Fixed missing parameter definitions in docstrings

seanlaw · seanlaw · commit ac238b61897d · 2022-12-03T05:23:45.000-05:00
diff --git a/docstring.py b/docstring.py
@@ -0,0 +1,63 @@
+#!/usr/bin/env python
+
+import pathlib
+import ast
+import re
+
+
+def get_docstring_args(docstring):
+    """
+    Extract parameter arguments from docstring
+    """
+    args = re.findall(r"(\w+)\s+\:", docstring)
+    args = [a for a in args if a != "self"]
+    return args
+
+
+ignore = ["__init__.py", "__pycache__"]
+
+stumpy_path = pathlib.Path(__file__).parent / "stumpy"
+filepaths = sorted(f for f in pathlib.Path(stumpy_path).iterdir() if f.is_file())
+for filepath in filepaths:
+    if filepath.name not in ignore and str(filepath).endswith(".py"):
+        file_contents = ""
+        with open(filepath, encoding="utf8") as f:
+            file_contents = f.read()
+        module = ast.parse(file_contents)
+
+        # Check Functions
+        function_definitions = [
+            node for node in module.body if isinstance(node, ast.FunctionDef)
+        ]
+        for fd in function_definitions:
+            docstring_args = set(get_docstring_args(ast.get_docstring(fd)))

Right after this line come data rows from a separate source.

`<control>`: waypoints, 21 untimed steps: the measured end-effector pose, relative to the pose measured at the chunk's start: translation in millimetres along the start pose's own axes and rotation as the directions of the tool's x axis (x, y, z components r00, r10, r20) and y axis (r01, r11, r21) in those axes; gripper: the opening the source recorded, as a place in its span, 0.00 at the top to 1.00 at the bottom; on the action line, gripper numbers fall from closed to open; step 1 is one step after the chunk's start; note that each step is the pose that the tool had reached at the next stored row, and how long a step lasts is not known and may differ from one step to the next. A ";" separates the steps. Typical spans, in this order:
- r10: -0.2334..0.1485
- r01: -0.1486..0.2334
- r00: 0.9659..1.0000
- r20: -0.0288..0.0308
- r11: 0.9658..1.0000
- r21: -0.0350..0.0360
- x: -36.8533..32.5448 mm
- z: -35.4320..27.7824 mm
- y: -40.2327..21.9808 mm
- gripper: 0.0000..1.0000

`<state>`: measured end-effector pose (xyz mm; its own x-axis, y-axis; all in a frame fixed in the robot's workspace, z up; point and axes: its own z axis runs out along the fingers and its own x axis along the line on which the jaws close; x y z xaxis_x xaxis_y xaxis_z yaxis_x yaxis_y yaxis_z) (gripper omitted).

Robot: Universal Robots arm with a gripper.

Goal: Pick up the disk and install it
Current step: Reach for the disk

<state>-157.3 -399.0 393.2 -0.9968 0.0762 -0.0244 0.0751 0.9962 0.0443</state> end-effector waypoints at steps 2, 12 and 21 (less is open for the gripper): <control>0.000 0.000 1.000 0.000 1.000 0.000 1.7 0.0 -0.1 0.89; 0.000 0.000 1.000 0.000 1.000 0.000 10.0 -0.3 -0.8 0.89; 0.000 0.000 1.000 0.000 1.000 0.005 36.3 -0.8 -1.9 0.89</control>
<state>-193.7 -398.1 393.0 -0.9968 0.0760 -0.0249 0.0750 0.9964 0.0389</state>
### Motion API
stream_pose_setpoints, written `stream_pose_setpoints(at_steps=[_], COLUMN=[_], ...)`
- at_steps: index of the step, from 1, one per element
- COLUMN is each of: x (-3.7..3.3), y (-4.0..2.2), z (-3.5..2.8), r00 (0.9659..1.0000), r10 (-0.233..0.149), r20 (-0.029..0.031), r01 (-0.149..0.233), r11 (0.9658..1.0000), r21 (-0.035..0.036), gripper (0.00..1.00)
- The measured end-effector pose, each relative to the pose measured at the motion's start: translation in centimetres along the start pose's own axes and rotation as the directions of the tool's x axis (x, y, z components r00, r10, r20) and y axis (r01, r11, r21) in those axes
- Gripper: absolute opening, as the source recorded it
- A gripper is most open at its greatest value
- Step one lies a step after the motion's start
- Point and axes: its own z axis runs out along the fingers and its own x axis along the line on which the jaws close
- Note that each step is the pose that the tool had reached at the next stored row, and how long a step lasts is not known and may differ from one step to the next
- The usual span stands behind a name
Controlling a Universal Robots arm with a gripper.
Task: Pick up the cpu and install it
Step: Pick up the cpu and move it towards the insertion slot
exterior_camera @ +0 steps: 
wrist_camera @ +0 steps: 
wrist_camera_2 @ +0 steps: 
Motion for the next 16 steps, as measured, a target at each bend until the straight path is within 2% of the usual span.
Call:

+            signature_args = set([a.arg for a in fd.args.args])
+            diff_args = signature_args.difference(docstring_args)
+            if len(diff_args) > 0:
+                print("Found one or more parameters with missing docstring:")
+                print(f"    File: {filepath.name}")
+                print(f"    Function: {fd.name}")
+                print(f"    Parameters: {diff_args}")
+                # print(ast.get_docstring(fd))
+                # print(docstring_args)
+                # print(signature_args)
+
+        # Check Class Methods
+        class_definitions = [
+            node for node in module.body if isinstance(node, ast.ClassDef)
+        ]
+        for cd in class_definitions:
+            methods = [node for node in cd.body if isinstance(node, ast.FunctionDef)]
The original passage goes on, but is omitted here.